■ **Your goal**: Skip every image and restate the data word for word.

Segment Start: Data provided

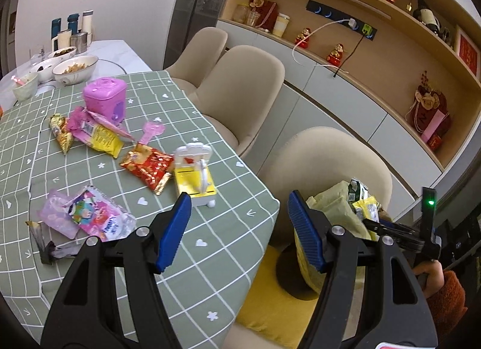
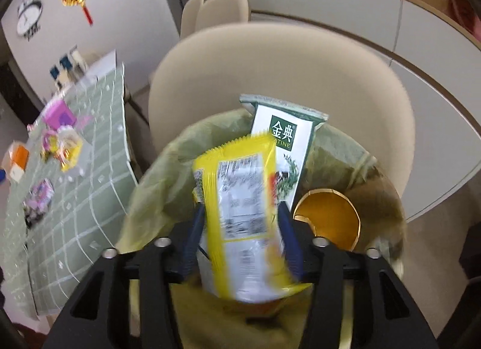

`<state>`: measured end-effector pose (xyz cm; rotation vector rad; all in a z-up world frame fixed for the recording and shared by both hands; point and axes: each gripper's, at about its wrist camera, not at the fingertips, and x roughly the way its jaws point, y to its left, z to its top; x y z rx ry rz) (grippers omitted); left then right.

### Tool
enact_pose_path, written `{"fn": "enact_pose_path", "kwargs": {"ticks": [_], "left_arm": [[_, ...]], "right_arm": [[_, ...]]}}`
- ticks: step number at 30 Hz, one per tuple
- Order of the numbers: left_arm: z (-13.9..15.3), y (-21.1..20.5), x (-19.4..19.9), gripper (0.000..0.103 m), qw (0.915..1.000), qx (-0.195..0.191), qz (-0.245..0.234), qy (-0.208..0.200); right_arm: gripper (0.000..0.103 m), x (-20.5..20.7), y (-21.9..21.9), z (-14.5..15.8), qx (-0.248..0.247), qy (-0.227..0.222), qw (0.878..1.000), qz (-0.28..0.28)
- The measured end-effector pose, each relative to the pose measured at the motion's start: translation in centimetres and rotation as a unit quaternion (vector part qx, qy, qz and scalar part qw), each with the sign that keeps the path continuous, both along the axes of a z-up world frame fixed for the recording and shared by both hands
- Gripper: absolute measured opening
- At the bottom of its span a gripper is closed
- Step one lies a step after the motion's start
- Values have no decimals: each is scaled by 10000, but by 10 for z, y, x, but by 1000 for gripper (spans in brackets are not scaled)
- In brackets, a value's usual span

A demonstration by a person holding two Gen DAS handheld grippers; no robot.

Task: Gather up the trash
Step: 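Open the left gripper over the bag while the right gripper drops the wrapper in, then move both tools back over the table toward the remaining wrappers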

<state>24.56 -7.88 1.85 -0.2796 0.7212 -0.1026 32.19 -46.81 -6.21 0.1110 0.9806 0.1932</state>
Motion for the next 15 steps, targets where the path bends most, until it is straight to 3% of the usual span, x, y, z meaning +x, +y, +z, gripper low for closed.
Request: {"fn": "enact_pose_path", "kwargs": {"ticks": [3,10,15], "left_arm": [[-1,16,-5,63,10000,32,84,-5],[-19,75,-18,63,9982,145,534,226],[-32,143,-39,63,9922,198,1193,307]], "right_arm": [[67,-16,1,12,98,-325,9993,-174],[70,-44,12,39,353,-847,9953,-322],[70,-54,56,58,302,-972,9948,-44]]}}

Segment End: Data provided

■ **Completed task**:
`<state>`: measured end-effector pose (xyz cm; rotation vector rad; all in a z-up world frame fixed for the recording and shared by both hands; point and axes: each gripper's, at about its wrist camera, not at the fingertips, and x roughly the way its jaws point, y to its left, z to its top; x y z rx ry rz) (grippers omitted); left then right.

### Tool
enact_pose_path, written `{"fn": "enact_pose_path", "kwargs": {"ticks": [_], "left_arm": [[_, ...]], "right_arm": [[_, ...]]}}`
- ticks: step number at 30 Hz, one per tuple
- Order of the numbers: left_arm: z (-13.9..15.3), y (-21.1..20.5), x (-19.4..19.9), gripper (0.000..0.103 m), qw (0.915..1.000), qx (-0.195..0.191), qz (-0.245..0.234), qy (-0.208..0.200); right_arm: gripper (0.000..0.103 m), x (-20.5..20.7), y (-21.9..21.9), z (-14.5..15.8), qx (-0.248..0.247), qy (-0.227..0.222), qw (0.878..1.000), qz (-0.28..0.28)
- The measured end-effector pose, each relative to the pose measured at the motion's start: translation in centimetres and rotation as a unit quaternion (vector part qx, qy, qz and scalar part qw), each with the sign that keeps the path continuous, both along the axes of a z-up world frame fixed for the recording and shared by both hands
- Gripper: absolute measured opening
- At the bottom of its span a gripper is closed
- Step one lies a step after the motion's start
- Values have no decimals: each is scaled by 10000, but by 10 for z, y, x, but by 1000 for gripper (spans in brackets are not scaled)
- In brackets, a value's usual span

A demonstration by a person holding two Gen DAS handheld grippers; no robot.

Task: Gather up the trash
Step: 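Open the left gripper over the bag while the right gripper drops the wrapper in, then move both tools back over the table toward the remaining wrappers
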
<state>24.56 -7.88 1.85 -0.2796 0.7212 -0.1026 32.19 -46.81 -6.21 0.1110 0.9806 0.1932</state>
Motion for the next 15 steps, targets where the path bends most, until it is straight to 3% of the usual span, x, y, z meaning +x, +y, +z, gripper low for closed.
Request: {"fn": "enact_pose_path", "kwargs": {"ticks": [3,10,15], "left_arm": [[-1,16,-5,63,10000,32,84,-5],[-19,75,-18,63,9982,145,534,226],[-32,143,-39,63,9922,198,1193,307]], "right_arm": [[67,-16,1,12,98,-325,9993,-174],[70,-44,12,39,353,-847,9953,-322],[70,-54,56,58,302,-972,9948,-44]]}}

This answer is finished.